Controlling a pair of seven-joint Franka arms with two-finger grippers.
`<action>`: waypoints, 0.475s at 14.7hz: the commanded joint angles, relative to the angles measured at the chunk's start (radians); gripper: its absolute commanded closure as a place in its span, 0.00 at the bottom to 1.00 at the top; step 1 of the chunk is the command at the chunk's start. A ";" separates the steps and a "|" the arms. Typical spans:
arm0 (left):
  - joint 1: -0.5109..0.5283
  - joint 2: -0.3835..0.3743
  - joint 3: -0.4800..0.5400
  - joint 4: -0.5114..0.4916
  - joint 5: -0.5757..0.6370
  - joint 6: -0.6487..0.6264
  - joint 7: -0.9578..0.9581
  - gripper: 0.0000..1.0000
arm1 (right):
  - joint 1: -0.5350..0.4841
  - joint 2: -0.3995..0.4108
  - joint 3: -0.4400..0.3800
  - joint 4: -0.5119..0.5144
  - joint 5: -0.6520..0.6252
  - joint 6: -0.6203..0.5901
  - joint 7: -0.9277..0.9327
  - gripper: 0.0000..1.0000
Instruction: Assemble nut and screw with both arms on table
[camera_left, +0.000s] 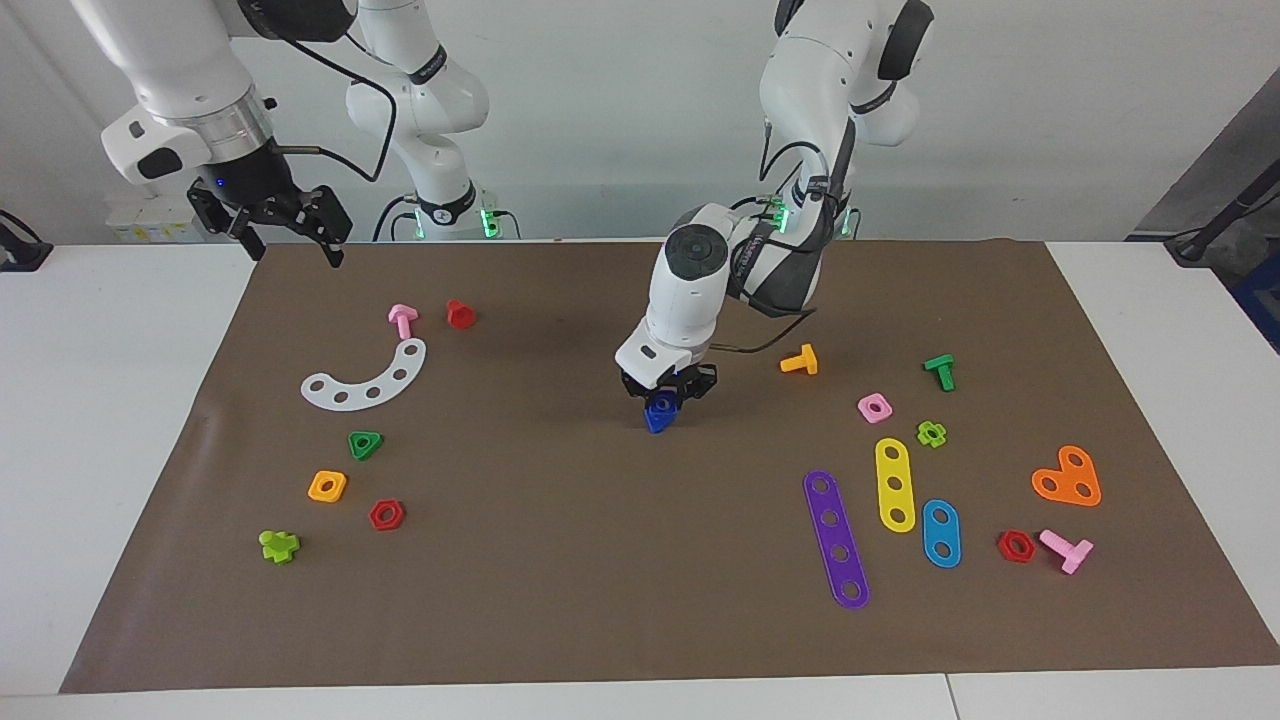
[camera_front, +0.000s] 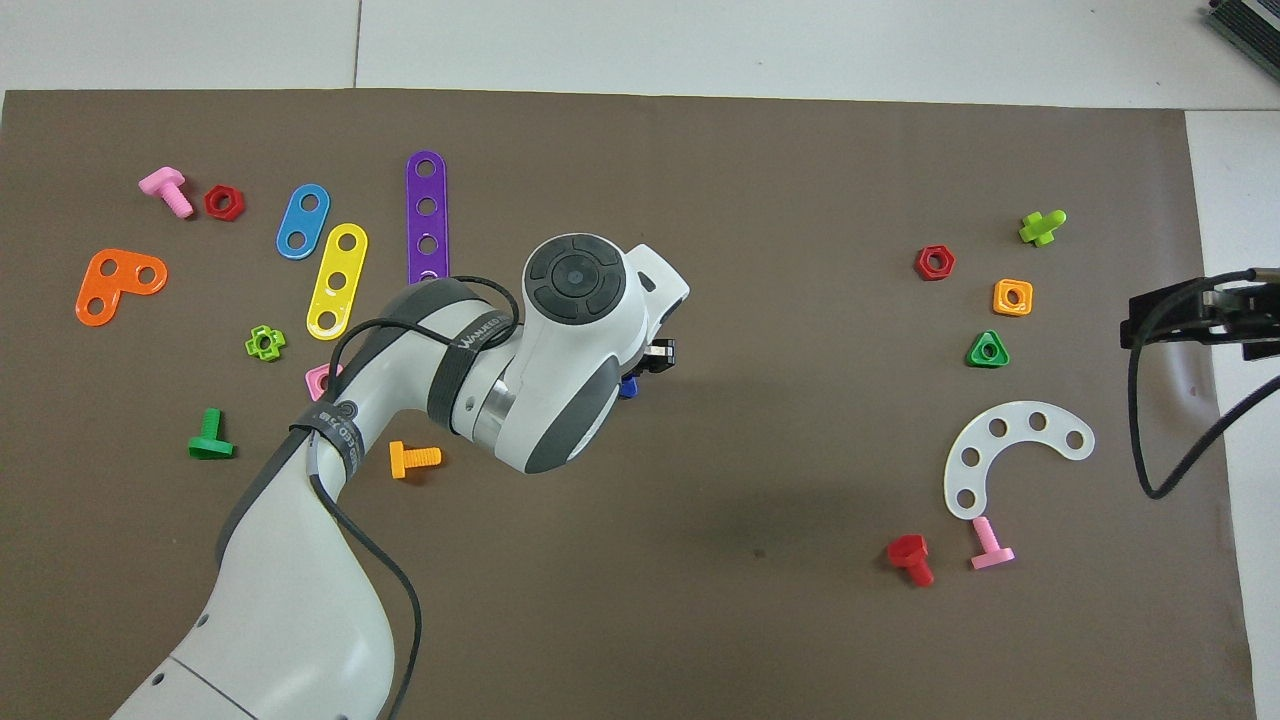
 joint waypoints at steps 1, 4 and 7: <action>-0.012 0.014 0.017 0.013 0.015 0.035 -0.006 0.90 | 0.002 -0.017 -0.005 -0.018 0.004 0.000 -0.022 0.00; -0.009 0.014 0.017 -0.013 0.023 0.039 -0.006 0.91 | 0.002 -0.017 -0.005 -0.018 0.004 0.000 -0.022 0.00; -0.011 0.014 0.017 -0.016 0.027 0.027 -0.006 0.91 | 0.002 -0.017 -0.005 -0.018 0.004 0.000 -0.022 0.00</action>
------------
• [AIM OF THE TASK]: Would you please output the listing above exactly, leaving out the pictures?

• [TASK SOLUTION]:
Controlling a pair of seven-joint Franka arms with two-finger grippers.
`<action>`: waypoints, 0.475s at 14.7hz: the commanded joint angles, relative to the angles measured at the chunk's start (radians); gripper: its absolute commanded closure as a place in its span, 0.00 at the bottom to 1.00 at the top; step 1 of the chunk is the command at the chunk's start. A ";" separates the steps and a "|" the arms. Typical spans:
arm0 (left):
  - joint 1: -0.5109..0.5283
  - joint 2: -0.3835..0.3743
  - joint 3: -0.4800..0.5400
  - joint 4: -0.5114..0.4916
  - joint 5: -0.5757..0.6370
  - joint 6: -0.6487..0.6264
  - joint 7: -0.9578..0.9581
  - gripper: 0.0000..1.0000
arm1 (right):
  - joint 1: -0.5350..0.4841
  - joint 2: -0.3995..0.4108
  - joint 3: -0.4400..0.3800
  - joint 4: -0.5119..0.5144
  - joint 5: -0.6520..0.6252
  - joint 6: -0.6203..0.5901
  - joint 7: -0.9277..0.9327
  - gripper: 0.0000..1.0000
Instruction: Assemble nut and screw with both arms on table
[camera_left, +0.000s] 
[camera_front, +0.000s] 
 joint waypoints at steps 1, 4 and 7: <action>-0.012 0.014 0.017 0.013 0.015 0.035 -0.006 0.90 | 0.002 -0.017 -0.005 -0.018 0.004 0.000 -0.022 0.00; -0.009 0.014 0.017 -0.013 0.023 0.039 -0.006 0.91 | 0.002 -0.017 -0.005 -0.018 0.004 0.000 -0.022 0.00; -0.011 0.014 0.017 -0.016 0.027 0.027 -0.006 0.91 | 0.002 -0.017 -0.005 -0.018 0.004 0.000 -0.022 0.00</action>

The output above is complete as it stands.